TASK ITEM:
Look through the listing below, and wherever a line has the string "requests", copy it.

RECORDS SUPPLIED:
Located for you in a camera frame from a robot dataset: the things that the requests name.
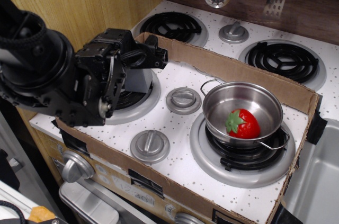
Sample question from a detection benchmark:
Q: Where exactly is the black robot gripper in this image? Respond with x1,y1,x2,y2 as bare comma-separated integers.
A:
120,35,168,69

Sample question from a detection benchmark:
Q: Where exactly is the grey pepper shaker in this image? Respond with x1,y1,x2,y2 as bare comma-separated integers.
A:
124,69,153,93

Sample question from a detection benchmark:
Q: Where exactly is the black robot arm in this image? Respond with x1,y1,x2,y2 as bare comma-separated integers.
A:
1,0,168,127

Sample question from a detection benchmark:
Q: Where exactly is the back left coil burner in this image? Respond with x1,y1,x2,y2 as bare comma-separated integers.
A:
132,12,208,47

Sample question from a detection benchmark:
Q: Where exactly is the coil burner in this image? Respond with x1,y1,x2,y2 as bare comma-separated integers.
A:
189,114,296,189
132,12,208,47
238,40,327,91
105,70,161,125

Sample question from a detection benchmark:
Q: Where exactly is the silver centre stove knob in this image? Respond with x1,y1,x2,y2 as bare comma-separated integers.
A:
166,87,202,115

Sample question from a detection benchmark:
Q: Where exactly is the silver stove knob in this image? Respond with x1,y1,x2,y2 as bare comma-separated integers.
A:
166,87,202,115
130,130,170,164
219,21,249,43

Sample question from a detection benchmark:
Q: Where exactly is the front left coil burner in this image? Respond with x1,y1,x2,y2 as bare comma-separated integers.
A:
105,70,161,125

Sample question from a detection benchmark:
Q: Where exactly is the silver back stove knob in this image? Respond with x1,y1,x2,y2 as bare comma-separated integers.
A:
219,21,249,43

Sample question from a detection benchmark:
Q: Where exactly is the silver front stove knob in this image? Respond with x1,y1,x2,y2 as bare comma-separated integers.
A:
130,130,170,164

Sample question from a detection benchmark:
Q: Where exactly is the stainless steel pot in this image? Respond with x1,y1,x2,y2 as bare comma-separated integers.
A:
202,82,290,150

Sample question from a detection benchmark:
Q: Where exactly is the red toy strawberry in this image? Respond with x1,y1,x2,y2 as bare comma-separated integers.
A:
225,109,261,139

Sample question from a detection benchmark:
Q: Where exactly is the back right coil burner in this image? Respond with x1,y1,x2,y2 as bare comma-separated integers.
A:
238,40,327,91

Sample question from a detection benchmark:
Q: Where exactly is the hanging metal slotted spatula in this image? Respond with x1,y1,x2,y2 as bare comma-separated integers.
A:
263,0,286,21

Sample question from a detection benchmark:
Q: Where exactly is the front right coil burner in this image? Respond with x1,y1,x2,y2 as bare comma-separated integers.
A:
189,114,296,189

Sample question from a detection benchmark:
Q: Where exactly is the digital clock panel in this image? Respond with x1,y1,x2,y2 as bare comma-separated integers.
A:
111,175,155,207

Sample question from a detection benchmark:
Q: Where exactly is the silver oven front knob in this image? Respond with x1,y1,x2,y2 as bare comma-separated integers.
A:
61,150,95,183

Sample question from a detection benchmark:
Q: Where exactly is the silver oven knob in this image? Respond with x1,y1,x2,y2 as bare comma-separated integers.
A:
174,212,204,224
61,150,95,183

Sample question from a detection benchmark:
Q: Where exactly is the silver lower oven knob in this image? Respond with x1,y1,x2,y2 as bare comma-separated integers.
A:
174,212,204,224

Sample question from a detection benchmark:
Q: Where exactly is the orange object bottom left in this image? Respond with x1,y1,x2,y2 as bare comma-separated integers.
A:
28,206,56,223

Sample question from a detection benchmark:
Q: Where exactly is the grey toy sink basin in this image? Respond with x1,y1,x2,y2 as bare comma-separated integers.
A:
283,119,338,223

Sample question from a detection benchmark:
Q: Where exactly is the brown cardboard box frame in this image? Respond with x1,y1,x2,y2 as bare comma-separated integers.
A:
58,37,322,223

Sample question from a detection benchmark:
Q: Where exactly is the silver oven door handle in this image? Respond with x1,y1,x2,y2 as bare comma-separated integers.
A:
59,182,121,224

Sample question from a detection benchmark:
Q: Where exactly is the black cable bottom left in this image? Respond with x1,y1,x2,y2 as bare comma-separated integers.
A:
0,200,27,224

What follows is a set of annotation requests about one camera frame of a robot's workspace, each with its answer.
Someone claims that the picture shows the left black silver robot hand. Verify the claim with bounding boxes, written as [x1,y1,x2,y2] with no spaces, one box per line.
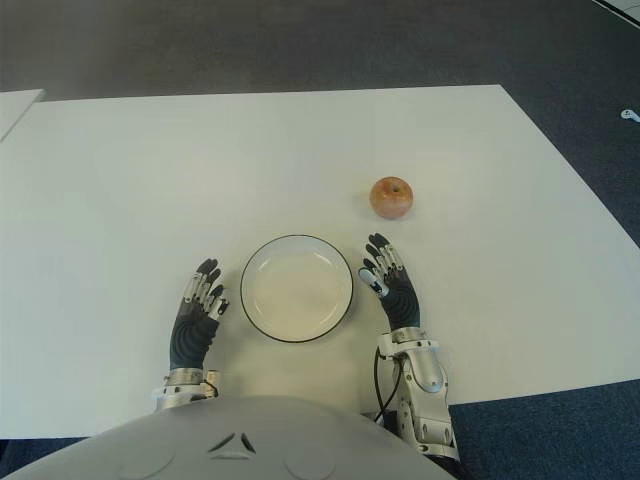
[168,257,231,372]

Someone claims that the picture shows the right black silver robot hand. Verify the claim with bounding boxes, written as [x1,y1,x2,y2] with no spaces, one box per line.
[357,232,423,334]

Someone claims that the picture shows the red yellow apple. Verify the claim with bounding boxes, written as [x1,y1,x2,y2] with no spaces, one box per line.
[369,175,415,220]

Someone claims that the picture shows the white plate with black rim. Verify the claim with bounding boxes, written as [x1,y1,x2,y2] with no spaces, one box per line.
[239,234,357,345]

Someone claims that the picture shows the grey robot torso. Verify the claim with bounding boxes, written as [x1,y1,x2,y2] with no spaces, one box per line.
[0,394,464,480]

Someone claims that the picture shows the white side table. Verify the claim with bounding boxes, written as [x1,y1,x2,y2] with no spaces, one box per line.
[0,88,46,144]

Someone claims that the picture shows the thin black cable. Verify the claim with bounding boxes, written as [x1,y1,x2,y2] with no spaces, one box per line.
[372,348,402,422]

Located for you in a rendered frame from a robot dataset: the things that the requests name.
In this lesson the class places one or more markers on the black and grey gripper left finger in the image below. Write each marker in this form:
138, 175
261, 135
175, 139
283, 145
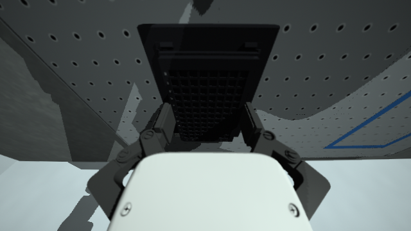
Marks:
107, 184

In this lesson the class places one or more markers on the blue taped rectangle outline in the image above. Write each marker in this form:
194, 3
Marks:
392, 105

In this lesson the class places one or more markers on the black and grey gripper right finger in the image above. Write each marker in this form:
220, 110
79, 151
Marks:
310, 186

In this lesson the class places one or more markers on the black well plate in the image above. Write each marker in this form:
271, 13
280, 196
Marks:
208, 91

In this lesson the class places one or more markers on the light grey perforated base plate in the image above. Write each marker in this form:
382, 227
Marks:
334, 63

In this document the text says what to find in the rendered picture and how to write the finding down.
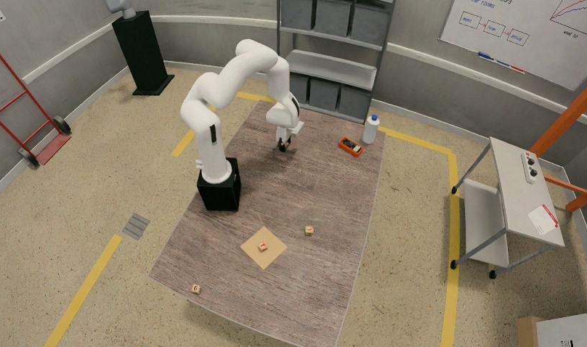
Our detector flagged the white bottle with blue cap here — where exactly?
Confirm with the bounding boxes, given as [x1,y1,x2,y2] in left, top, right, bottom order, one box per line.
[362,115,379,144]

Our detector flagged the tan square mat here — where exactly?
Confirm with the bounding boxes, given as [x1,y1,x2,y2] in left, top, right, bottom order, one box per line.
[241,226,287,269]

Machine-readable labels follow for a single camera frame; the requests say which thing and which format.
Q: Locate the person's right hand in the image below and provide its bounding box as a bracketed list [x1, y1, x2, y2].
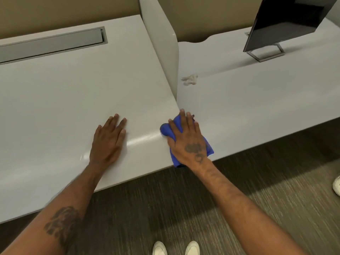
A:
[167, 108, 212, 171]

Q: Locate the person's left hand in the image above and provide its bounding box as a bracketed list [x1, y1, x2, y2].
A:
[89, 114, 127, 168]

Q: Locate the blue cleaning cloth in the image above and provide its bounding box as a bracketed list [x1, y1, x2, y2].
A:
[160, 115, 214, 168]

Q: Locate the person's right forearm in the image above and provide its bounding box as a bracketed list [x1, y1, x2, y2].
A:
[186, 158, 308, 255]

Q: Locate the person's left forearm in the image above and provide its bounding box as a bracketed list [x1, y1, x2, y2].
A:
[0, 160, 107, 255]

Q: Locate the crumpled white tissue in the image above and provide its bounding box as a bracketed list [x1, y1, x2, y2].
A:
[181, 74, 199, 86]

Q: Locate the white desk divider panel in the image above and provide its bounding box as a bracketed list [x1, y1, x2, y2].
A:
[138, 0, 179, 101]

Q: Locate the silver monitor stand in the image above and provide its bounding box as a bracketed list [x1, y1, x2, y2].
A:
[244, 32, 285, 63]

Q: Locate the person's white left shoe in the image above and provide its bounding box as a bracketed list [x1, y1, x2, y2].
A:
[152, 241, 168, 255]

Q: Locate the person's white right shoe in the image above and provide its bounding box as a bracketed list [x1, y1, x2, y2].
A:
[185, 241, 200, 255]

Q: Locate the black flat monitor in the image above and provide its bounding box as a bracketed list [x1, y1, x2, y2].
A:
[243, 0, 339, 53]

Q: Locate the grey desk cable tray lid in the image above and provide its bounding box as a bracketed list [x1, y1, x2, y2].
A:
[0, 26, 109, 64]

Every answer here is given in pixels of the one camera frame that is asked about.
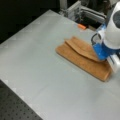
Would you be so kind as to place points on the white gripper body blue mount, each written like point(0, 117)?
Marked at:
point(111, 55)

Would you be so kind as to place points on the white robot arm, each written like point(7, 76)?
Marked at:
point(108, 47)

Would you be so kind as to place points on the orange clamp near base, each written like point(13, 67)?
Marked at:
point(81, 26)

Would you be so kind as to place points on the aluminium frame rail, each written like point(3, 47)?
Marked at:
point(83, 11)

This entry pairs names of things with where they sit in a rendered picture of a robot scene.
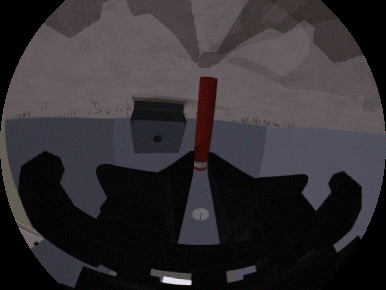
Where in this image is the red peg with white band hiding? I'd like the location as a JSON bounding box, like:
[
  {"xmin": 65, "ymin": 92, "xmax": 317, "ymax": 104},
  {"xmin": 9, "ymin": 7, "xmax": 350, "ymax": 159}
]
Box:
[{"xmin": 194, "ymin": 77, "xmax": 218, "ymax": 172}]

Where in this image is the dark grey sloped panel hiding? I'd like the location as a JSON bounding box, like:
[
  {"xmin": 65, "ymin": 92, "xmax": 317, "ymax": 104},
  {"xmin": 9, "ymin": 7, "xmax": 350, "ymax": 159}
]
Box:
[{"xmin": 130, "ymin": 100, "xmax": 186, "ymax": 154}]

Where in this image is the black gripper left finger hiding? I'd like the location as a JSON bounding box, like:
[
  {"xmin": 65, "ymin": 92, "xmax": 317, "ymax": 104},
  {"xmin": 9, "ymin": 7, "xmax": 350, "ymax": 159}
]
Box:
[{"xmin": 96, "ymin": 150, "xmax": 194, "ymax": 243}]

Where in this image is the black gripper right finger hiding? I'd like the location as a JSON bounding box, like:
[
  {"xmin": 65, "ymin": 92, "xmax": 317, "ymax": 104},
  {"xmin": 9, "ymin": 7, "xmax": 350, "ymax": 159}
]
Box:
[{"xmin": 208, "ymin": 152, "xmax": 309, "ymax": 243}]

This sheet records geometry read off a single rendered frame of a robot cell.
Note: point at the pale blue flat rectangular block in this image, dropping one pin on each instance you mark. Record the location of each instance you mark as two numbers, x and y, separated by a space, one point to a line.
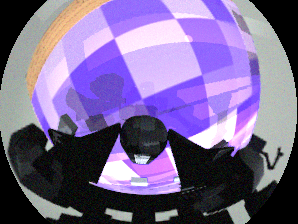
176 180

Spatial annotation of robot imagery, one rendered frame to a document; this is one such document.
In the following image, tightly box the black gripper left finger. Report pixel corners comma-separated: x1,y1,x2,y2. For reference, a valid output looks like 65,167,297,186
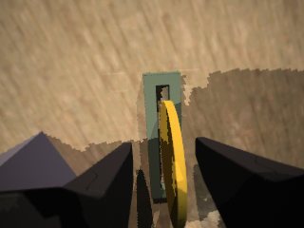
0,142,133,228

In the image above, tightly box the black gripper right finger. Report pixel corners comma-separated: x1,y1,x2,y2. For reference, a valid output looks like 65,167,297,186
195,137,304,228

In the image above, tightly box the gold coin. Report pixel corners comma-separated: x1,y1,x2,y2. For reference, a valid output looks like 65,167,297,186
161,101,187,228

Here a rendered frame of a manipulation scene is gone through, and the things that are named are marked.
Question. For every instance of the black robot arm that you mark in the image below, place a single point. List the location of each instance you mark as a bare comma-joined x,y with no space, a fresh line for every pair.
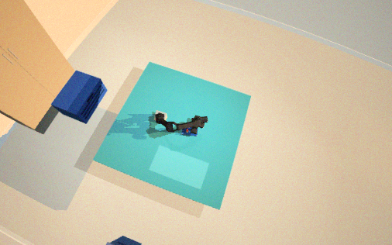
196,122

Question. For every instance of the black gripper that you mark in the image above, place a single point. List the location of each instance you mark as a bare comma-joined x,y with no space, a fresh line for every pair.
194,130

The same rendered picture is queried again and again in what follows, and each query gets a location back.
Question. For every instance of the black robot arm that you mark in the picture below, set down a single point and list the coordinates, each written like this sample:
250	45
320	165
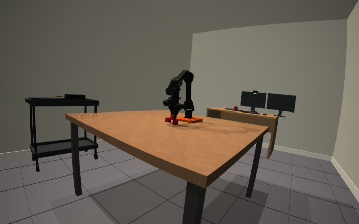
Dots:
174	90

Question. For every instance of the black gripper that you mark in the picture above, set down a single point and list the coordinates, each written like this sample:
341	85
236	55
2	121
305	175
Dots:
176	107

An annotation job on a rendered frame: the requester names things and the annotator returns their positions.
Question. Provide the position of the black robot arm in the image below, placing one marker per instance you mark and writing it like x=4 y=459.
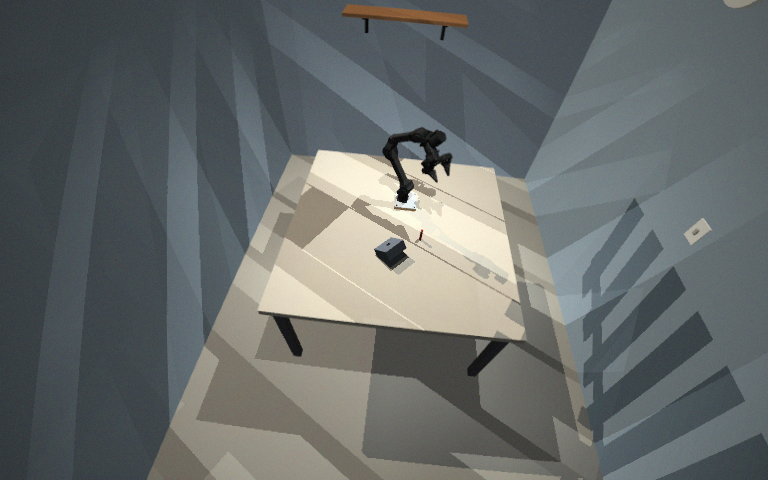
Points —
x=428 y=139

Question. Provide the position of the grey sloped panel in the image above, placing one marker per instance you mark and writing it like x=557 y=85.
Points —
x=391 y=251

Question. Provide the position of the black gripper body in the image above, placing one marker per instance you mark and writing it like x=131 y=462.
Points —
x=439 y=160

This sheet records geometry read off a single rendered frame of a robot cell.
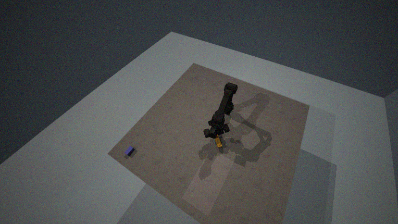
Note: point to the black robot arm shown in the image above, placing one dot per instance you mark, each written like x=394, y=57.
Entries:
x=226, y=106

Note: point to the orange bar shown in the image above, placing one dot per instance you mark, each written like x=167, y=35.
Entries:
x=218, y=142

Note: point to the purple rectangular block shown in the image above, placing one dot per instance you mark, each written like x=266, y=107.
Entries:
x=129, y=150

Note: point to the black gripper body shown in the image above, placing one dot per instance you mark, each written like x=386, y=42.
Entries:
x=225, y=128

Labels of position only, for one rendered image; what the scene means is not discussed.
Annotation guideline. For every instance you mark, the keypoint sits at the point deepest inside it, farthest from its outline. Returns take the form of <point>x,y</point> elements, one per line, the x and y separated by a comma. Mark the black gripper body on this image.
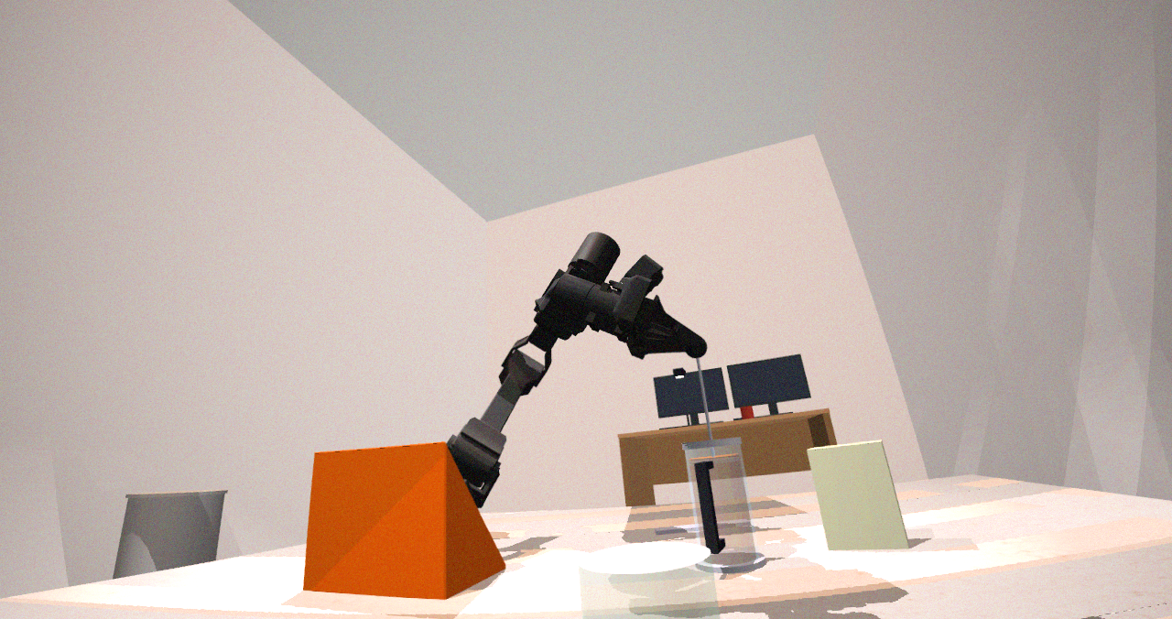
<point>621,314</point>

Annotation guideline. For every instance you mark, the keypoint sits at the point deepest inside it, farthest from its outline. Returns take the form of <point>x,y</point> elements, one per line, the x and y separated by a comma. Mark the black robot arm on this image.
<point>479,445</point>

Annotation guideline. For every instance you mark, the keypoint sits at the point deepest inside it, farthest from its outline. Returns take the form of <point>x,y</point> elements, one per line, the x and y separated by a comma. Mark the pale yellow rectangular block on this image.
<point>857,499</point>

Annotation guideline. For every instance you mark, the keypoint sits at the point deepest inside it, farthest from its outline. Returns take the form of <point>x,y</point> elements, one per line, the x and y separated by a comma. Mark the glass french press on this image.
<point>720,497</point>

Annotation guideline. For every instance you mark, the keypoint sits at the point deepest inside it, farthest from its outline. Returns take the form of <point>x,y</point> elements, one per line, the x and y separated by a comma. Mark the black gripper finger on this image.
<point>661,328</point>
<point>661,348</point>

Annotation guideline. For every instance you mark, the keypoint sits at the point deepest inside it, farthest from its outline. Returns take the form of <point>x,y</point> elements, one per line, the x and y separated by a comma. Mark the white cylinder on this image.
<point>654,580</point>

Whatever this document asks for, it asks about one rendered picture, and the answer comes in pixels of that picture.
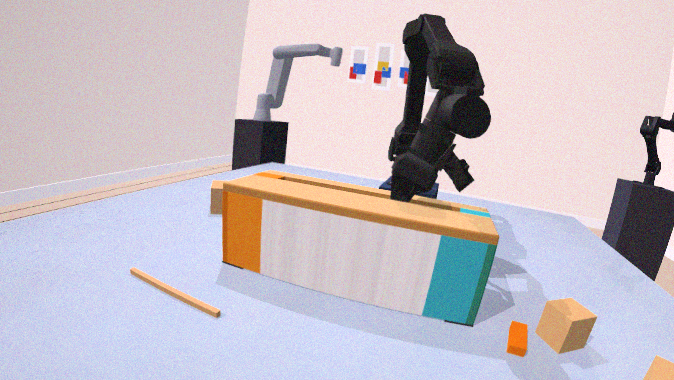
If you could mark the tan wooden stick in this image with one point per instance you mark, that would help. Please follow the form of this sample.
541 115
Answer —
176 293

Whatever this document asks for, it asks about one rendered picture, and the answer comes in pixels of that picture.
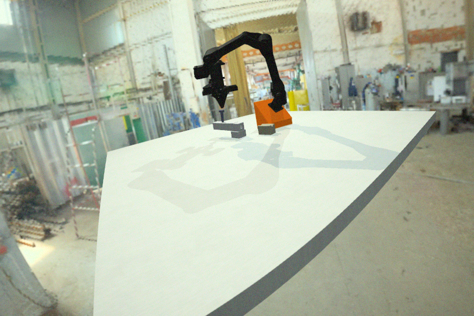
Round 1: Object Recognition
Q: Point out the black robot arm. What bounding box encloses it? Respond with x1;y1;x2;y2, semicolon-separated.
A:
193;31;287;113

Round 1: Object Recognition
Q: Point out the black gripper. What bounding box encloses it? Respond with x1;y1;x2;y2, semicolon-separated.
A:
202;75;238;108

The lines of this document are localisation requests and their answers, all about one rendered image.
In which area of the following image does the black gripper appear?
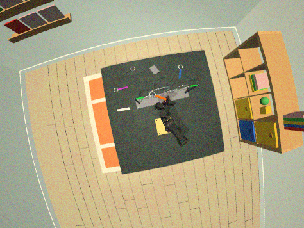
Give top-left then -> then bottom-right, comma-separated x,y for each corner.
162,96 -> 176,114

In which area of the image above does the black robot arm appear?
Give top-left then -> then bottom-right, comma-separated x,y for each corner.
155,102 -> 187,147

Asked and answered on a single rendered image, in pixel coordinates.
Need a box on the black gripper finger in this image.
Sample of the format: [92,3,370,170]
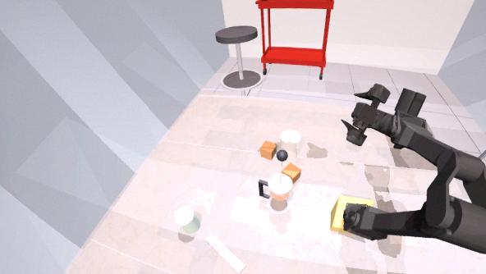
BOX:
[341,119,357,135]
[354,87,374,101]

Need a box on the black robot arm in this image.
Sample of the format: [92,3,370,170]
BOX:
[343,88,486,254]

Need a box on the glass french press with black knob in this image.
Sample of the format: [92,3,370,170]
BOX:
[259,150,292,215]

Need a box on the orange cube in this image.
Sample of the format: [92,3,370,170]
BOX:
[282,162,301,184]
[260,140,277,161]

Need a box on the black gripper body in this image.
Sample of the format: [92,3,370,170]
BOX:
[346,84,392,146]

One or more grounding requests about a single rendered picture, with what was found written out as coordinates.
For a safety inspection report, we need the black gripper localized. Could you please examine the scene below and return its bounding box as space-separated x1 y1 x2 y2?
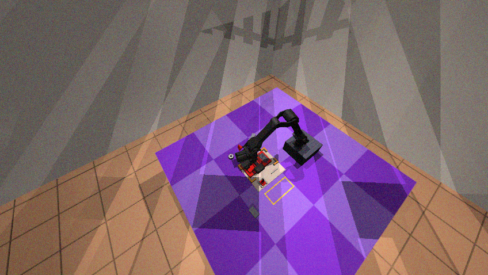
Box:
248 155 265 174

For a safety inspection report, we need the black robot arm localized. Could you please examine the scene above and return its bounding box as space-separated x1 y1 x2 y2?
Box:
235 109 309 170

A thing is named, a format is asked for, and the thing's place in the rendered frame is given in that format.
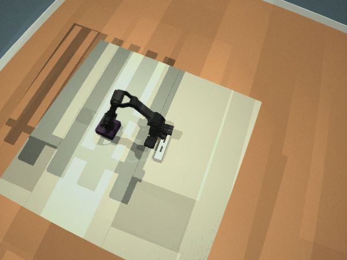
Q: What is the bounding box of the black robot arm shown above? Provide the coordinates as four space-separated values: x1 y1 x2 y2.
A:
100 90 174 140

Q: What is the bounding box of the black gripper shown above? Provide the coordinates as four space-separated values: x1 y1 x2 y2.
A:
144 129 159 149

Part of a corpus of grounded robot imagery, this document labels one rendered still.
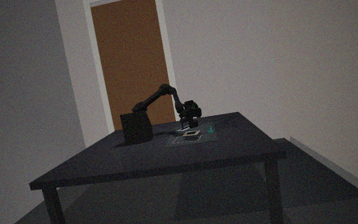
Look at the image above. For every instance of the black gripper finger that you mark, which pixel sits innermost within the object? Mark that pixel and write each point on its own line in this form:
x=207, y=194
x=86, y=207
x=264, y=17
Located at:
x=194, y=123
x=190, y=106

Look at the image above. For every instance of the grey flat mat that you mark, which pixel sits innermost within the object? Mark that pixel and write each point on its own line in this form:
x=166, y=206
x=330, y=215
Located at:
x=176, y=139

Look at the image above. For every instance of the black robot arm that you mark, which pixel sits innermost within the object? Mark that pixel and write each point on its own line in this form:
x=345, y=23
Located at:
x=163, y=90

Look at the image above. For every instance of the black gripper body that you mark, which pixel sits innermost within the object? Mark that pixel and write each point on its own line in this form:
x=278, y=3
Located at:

RESPONSE AREA:
Located for you in a camera frame from a robot dataset: the things that the requests name.
What follows is a set of annotation requests about one camera frame of a robot's workspace, each with its answer.
Located for you in a rendered frame from a robot dataset: the things that the requests name.
Machine-readable labels follow for a single camera frame; the requests say which thing and which format.
The lines of this document are localisation requests and their answers, all about one rendered image.
One or more grounding requests about a single rendered picture, with what was found written out as coordinates.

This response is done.